On view now through October 22, 2023, at the Buffalo Bill Center of the West in Cody, Wyoming is the groundbreaking western art exhibition “Alfred Jacob Miller: Revisiting the Rendezvous — in Scotland and Today.”
In 1837 the American artist Alfred Jacob Miller (1810–1874) attended the fur traders’ summer rendezvous held in the Green River Valley in what is now Wyoming. Invited along by the wealthy Scottish adventurer William Drummond Stewart (1795–1871), Miller became one of the first artists of European descent to venture into the Rocky Mountains.
Though this would be his only trip west, he spent the rest of his career revisiting and romanticizing the experience through his art.
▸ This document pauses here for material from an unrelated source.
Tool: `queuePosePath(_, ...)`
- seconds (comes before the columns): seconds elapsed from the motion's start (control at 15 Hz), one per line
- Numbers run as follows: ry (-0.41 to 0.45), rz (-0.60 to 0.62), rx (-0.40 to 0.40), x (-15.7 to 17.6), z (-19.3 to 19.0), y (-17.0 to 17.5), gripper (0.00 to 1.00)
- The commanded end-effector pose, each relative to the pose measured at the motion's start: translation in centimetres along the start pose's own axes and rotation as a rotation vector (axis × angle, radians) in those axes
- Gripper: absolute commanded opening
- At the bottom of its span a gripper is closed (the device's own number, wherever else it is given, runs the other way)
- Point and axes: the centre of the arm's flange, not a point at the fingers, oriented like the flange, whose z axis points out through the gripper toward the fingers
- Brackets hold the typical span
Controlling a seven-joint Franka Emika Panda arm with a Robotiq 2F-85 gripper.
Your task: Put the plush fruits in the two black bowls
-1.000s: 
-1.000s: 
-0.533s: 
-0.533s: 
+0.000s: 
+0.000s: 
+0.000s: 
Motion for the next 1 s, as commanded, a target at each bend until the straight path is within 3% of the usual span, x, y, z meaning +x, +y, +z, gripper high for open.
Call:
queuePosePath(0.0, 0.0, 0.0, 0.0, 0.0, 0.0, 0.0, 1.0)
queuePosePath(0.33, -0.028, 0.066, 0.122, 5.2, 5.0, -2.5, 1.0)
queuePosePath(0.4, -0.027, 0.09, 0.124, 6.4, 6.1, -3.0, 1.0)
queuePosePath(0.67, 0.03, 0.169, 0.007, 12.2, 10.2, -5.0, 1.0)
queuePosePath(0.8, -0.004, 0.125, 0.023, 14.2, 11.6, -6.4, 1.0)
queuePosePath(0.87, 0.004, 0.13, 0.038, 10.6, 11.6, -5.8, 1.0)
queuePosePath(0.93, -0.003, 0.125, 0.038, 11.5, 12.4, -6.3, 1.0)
Miller’s subjects were primarily the Native people he had met, as well as memorable geological formations, landscapes, hunting scenes, and animal encounters.
More immediately, Miller produced over 100 paintings for Stewart, ranging from intimately scaled watercolors to large oil paintings (one measured eight feet wide). The patron displayed them proudly at his Murthly Castle in Scotland, but upon his death they were auctioned and dispersed throughout the world.
Now a large number of them have been reunited to be considered afresh. As if by magic, many of Miller’s works have found their way to Wyoming over the years, so the Center has focused its attention on collections there.
Lenders to this year’s project include Naoma Tate, J. Joe Ricketts in association with the Ricketts Art Foundation, the National Museum of Wildlife Art in Jackson, and the American Heritage Center (AHC) at the University of Wyoming in Laramie, which has loaned eight paintings from its Graff family collections. The Buffalo Bill Center itself has provided 21 paintings and one chromolithograph, though it actually owns a whopping 33 Miller works.
Artifacts related to the fur trade era have been juxtaposed with Miller’s paintings to complement and complicate the stories his fanciful art relays. Eight of the paintings are accompanied by historian/playwright Gregory Hinton’s recorded narration of Miller’s own descriptions, and two theatrical stage sets based on his art have been built. One evokes Stewart’s campsite at the 1837 rendezvous, while the other is a fictitious room at his Scottish estate.
This innovative project was catalyzed by a digital research project called “Fur Traders and Rendezvous: The Alfred Jacob Miller Online Catalogue.” Launched in 2015 as a joint effort among the Ricketts Art Foundation, Center of the West, and Museum of the Mountain Man, it spurred the curatorial team to develop this in-person exhibition as a logical next step.
Next year, a version of the show will be presented at Indianapolis’s Eiteljorg Museum of American Indians and Western Art, which has partnered with the Center of the West all along the way.